* **Assigned task**
From the first line to the last, print the data exactly as written.

[[ Dataset excerpt, beginning ]]

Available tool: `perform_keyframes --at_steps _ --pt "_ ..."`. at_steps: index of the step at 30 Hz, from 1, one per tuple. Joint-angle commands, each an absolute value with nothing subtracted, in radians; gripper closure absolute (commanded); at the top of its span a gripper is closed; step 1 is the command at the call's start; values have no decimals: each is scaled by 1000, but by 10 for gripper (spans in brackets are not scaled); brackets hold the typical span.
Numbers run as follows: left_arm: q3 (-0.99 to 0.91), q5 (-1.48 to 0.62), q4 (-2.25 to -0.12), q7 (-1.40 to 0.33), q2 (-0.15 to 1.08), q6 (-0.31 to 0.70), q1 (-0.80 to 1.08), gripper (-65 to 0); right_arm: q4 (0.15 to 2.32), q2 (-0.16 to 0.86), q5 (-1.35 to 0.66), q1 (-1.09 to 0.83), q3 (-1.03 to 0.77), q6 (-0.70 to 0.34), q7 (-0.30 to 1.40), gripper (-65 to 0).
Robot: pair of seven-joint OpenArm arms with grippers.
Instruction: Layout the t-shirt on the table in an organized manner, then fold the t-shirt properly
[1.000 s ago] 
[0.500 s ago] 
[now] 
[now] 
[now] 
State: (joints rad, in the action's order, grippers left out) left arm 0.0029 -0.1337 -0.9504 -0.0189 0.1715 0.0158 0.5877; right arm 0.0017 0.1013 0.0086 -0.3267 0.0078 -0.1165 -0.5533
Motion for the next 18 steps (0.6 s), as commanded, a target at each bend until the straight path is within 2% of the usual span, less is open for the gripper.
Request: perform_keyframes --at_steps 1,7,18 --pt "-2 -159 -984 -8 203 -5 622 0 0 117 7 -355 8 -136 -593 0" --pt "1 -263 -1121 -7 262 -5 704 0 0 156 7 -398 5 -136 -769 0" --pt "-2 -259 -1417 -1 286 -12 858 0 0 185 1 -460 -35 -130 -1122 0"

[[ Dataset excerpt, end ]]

* **Task solution**
Available tool: `perform_keyframes --at_steps _ --pt "_ ..."`. at_steps: index of the step at 30 Hz, from 1, one per tuple. Joint-angle commands, each an absolute value with nothing subtracted, in radians; gripper closure absolute (commanded); at the top of its span a gripper is closed; step 1 is the command at the call's start; values have no decimals: each is scaled by 1000, but by 10 for gripper (spans in brackets are not scaled); brackets hold the typical span.
Numbers run as follows: left_arm: q3 (-0.99 to 0.91), q5 (-1.48 to 0.62), q4 (-2.25 to -0.12), q7 (-1.40 to 0.33), q2 (-0.15 to 1.08), q6 (-0.31 to 0.70), q1 (-0.80 to 1.08), gripper (-65 to 0); right_arm: q4 (0.15 to 2.32), q2 (-0.16 to 0.86), q5 (-1.35 to 0.66), q1 (-1.09 to 0.83), q3 (-1.03 to 0.77), q6 (-0.70 to 0.34), q7 (-0.30 to 1.40), gripper (-65 to 0).
Robot: pair of seven-joint OpenArm arms with grippers.
Instruction: Layout the t-shirt on the table in an organized manner, then fold the t-shirt properly
[1.000 s ago] 
[0.500 s ago] 
[now] 
[now] 
[now] 
State: (joints rad, in the action's order, grippers left out) left arm 0.0029 -0.1337 -0.9504 -0.0189 0.1715 0.0158 0.5877; right arm 0.0017 0.1013 0.0086 -0.3267 0.0078 -0.1165 -0.5533
Motion for the next 18 steps (0.6 s), as commanded, a target at each bend until the straight path is within 2% of the usual span, less is open for the gripper.
Request: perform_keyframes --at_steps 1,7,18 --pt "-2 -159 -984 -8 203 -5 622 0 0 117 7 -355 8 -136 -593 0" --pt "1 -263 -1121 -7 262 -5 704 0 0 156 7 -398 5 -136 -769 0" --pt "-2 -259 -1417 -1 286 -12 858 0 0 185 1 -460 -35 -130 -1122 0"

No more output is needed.